Review of  The Oxford Handbook of Corpus Phonology

Reviewer: Sara Diaz
Book Title: The Oxford Handbook of Corpus Phonology
Book Author: Jacques Durand Ulrike Gut Gjert Kristoffersen
Publisher: Oxford University Press
Linguistic Field(s): Phonetics
Text/Corpus Linguistics
Language Acquisition
Issue Number: 30.280

Discuss this Review
Help on Posting

The Oxford Handbook of Corpus Phonology, edited by Jacques Durand, Ulrike Gut, and Gjert Kristoffersen. constitutes a comprehensive and diverse collection of essays on corpus phonology, “a new interdisciplinary field of research that has only begun to emerge during the last few years” (1). Its aim, as clearly stated in the introduction, is to discuss possible ways to standardise corpus compilation, annotation and exploitation. The issue of international standardisation is present all throughout the four parts in which the book is structured. The first part, “Phonological Corpora: Design, Compilation, and Exploitation”, contains eight essays that deal with, as its name already predicts, essential concepts that need to be taken into account when building, annotating or using a phonological corpus. The first essay (Chapter 2) is basically an introductory one in that it begins by providing a definition of what a phonological corpus is and then addresses basic questions everyone building a corpus will need to answer such as how representative? How big? How is the corpus going to be preserved? The three following chapters further develop, respectively, the processes of data collection, annotation and automatic phonological transcription that are touched upon in Chapter 2. Chapter 6 focuses on cluster analysis, a method for the exploitation of speech corpora that involves statistics and linear algebra and provides useful resources including websites, books and software. In the seventh essay, the notions of corpus archives and data preservation and dissemination are examined and there is an emphasis on how these notions have changed due to technological innovation and on the need for new types of data centres. Finally, the last two chapters of Part I are concerned with formats, metadata and data formats. In Chapter 8, the authors give many recommendations and internet sources and, in Chapter 9, they concentrate on formats, especially standardized formats, of annotated spoken corpora. Part I is arranged into a chronological structure that covers the entire process of corpus compilation and use.

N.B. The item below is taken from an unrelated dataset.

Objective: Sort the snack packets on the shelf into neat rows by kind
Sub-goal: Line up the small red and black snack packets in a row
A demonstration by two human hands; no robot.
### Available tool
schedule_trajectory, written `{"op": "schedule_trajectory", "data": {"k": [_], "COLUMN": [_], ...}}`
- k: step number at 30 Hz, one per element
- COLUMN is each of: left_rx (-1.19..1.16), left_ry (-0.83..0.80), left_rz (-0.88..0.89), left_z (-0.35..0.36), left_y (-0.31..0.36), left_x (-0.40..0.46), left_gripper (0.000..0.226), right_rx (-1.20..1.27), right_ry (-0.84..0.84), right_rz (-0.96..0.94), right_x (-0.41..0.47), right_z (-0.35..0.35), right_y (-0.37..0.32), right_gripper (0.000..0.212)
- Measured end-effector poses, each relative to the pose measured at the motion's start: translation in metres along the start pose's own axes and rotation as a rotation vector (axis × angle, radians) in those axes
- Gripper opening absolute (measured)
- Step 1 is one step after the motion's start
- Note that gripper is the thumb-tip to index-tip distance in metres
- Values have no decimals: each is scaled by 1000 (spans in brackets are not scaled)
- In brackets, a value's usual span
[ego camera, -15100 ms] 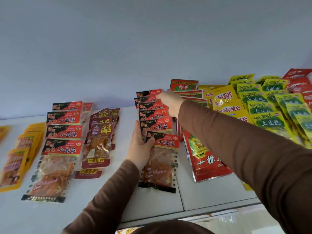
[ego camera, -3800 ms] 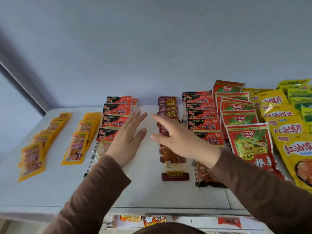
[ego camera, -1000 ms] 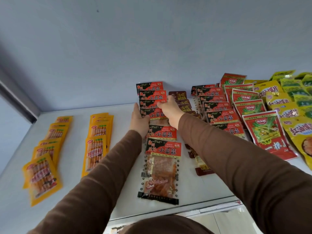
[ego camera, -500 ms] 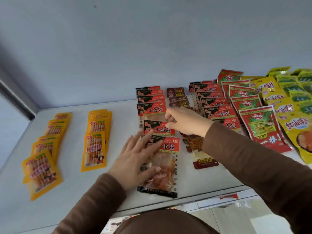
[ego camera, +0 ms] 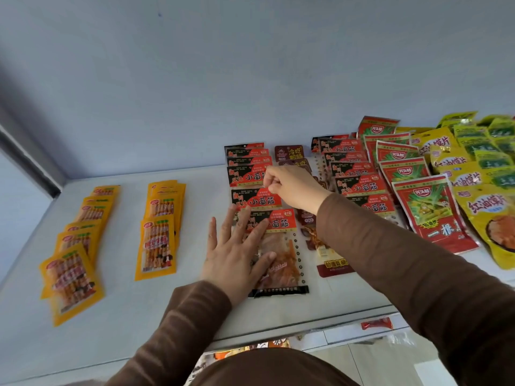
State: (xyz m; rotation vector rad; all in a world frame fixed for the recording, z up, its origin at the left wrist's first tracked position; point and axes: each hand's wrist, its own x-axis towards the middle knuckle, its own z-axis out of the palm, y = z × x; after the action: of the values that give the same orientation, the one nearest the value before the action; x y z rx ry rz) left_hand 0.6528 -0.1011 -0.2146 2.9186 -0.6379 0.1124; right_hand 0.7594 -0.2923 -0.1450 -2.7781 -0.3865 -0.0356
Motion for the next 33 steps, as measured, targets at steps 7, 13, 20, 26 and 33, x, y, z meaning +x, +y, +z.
{"op": "schedule_trajectory", "data": {"k": [7, 13, 20, 26, 33], "left_rx": [-3, -94, -490, -968, -1376], "left_ry": [48, 47, 66, 159, 58], "left_rz": [-66, -70, -260, -386, -434], "left_z": [2, 2, 1, -7, -16], "left_y": [-4, -4, -13, -28, -30], "left_x": [-4, -5, 4, 67, 121], "left_gripper": [70, 65, 81, 70, 66], "right_rx": [24, 54, 263, -324, -227], "right_ry": [51, 139, 65, -67, -253], "right_rz": [8, 15, 68, -210, -204], "right_x": [-3, -7, -47, -82, -68], "right_z": [2, 2, 2, 29, 28], "right_y": [4, 1, -6, -20, -20], "right_gripper": [10, 11, 56, 111, 114]}}
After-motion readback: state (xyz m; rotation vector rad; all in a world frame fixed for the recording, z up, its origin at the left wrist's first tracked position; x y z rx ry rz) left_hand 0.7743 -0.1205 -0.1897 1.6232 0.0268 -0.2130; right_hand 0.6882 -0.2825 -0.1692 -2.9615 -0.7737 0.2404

Part II integrates five essays that show how the use of speech corpora can contribute to research on the field of phonology and other related subfields. While the first paper (Chapter 10) is more theoretical in that it reviews some key terms such as ‘phonology’, ‘phonetics’, ‘corpus’ and ‘corpus-based approach’, the other four describe practical applications of corpora in different areas of phonological research, namely, segmental phonology in Chapter 11, post-lexical phonology in Chapter 12, child phonological development in Chapter 13 and second language acquisition in Chapter 14.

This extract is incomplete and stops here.